THE EYES OF THE JUNGLE
Elsie stood dreaming for a moment
in the shadow of the arbor-vitae, breathing the sensuous
perfumed air and listening to the distant music of
the falls, her heart quivering in pity for the anguish
of which she had been a witness. Again the spectral
cry of the whippoorwill rang near-by, and she noted
for the first time the curious cluck with which the
bird punctuated each call. A sense of dim foreboding
oppressed her.
She wondered if the chatter of Marion
about the girl in Nashville were only a child’s
guess or more. She laughed softly at the absurdity
of the idea. Never since she had first looked
into Ben Cameron’s face did she feel surer of
the honesty and earnestness of his love than to-day
in this quiet home of his native village. It
must be the queer call of the bird which appealed
to superstitions she did not know were hidden within
her being.
Still dreaming under its spell, she
was startled at the tread of two men approaching the
gate.
The taller, more powerful-looking
man put his hand on the latch and paused.
“Allow no white man to order
you around. Remember you are a freeman and as
good as any pale-face who walks this earth.”

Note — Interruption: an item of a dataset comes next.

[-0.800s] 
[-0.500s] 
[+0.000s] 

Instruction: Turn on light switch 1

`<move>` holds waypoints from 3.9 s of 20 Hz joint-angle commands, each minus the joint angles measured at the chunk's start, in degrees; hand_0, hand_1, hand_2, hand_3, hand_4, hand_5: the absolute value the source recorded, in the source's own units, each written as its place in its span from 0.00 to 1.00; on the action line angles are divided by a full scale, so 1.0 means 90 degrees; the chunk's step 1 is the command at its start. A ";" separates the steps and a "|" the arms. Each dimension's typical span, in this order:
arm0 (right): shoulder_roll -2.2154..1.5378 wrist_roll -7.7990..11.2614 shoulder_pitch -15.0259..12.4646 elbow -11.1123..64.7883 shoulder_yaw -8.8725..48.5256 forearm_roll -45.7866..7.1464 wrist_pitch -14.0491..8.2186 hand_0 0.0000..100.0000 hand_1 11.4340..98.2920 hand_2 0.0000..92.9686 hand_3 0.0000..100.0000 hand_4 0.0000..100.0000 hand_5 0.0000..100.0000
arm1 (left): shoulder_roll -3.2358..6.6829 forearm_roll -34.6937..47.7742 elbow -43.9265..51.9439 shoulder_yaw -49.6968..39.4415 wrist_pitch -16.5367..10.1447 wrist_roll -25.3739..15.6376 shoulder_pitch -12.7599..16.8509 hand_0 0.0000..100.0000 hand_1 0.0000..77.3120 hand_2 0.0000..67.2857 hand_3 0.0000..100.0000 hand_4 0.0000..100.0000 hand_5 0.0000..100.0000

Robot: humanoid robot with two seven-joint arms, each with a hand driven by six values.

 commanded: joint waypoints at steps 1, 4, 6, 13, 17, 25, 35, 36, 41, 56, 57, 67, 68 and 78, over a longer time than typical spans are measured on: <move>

She recognized the voice of Silas Lynch.
“Ben Cameron dare me to come about de house,”
said the other voice.
“What did he say?”
“He say, wid his eyes batten’
des like lightnen’, ‘Ef I ketch you
hangin’ ‘roun’ dis place
agin’, Gus, I’ll jump on you en stomp de
life outen ye.’”
“Well, you tell him that your
name is Augustus, not ‘Gus,’ and that the
United States troops quartered in this town will be
with him soon after the stomping begins. You
wear its uniform. Give the white trash in this
town to understand that they are not even citizens
of the nation. As a sovereign voter, you, once
their slave, are not only their equal you
are their master.”
“Dat I will!” was the firm answer.
The negro to whom Lynch spoke disappeared
in the direction taken by Marion and her mother, and
the figure of the handsome mulatto passed rapidly up
the walk, ascended the steps and knocked at the door.
Elsie followed him.
“My father is too much fatigued
with his journey to be seen now; you must call to-morrow,”
she said.
The negro lifted his hat and bowed:
“Ah, we are delighted to welcome
you, Miss Stoneman, to our land! Your father
asked me to call immediately on his arrival. I
have but obeyed his orders.”
Elsie shrank from the familiarity
of his manner and the tones of authority and patronage
with which he spoke.
“He cannot be seen at this hour,” she
answered shortly.
“Perhaps you will present my
card, then say that I am at his service,
and let him appoint the time at which I shall return?”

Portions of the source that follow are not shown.